Spectral lines of dirty wormholes

TL;DR

This paper explores how surrounding matter affects the spectral lines of wormholes, revealing that despite environmental influences, key spectral features of the wormhole remain detectable.

Contribution

It introduces the study of astrophysical environment effects on the spectral lines of dirty wormholes, highlighting the persistence of spectral signatures despite surrounding matter.

Findings

New stable light rings can form around dirty wormholes.

Astrophysical matter can alter absorption bands but not hide core spectral features.

Spectral lines largely preserved despite dense surrounding matter.

Abstract

Astrophysical objects like black holes are usually surrounded by matter in the form of accretion disks or jets of matter. These astrophysical scenarios are expected to introduce novel phenomenology in the scattering of particles and fields. Wormholes are viable candidates for exotic compact objects that can mimic some black hole properties. Hence, it is natural to wonder what would happen if the central astrophysical object were a wormhole, instead of a black hole.

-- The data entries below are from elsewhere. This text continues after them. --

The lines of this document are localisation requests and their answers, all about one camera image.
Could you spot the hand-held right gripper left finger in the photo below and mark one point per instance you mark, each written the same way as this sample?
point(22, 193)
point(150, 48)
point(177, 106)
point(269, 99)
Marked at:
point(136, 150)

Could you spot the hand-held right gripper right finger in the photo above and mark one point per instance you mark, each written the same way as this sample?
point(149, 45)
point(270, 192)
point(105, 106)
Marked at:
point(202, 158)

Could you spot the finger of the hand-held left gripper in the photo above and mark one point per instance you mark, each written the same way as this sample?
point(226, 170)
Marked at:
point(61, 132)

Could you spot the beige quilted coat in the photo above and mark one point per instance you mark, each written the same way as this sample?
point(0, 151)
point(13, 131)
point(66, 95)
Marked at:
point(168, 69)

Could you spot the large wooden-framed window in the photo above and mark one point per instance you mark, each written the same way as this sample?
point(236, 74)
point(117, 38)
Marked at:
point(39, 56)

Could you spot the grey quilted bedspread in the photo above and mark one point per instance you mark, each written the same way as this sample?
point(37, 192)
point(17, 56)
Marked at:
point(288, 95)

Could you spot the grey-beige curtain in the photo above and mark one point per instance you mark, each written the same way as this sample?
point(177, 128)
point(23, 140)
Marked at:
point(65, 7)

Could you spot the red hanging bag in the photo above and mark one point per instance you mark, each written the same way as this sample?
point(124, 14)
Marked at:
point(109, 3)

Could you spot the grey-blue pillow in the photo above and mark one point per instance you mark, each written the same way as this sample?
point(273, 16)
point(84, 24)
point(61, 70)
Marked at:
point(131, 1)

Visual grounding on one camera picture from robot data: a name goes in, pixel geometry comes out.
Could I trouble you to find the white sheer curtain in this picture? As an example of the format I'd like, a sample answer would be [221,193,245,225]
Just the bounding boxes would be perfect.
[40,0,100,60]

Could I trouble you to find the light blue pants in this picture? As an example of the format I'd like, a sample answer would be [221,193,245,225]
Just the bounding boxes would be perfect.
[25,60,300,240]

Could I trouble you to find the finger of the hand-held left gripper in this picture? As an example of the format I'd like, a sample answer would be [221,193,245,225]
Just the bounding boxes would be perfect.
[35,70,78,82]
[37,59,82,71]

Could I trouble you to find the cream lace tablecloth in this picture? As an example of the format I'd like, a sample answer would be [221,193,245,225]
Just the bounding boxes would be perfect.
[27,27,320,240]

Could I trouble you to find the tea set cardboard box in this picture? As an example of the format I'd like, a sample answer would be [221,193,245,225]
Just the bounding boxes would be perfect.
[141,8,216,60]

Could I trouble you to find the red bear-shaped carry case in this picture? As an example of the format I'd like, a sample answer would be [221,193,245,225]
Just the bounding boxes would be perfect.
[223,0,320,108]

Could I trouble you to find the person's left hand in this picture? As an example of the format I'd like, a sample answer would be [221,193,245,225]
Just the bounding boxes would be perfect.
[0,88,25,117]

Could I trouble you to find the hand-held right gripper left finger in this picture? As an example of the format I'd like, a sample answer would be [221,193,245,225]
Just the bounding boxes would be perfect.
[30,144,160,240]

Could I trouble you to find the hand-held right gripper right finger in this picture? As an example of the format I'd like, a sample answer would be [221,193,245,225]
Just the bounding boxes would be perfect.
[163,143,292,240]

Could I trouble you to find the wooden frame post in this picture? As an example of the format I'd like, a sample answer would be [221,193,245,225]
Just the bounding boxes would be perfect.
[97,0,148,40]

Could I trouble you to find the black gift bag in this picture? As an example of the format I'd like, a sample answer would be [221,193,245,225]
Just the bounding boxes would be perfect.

We investigate the astrophysical environment effect on the absorption of a massless scalar field by a dirty wormhole surrounded by a thick shell of matter. We study null geodesics around these dirty wormholes and analyze under which conditions new pairs of light rings can appear. The presence of new stable light rings allows new quasibound states in the spacetime, apart from the ones trapped near the throat. Thus, the astrophysical environment can introduce deviations in the absorption bands. Remarkably, although heavy and dense distributions of matter are considered surrounding the wormhole, the position of most of the spectral lines in the absorption bands is preserved, indicating that the astrophysical environment cannot hide some fingerprints of the central object.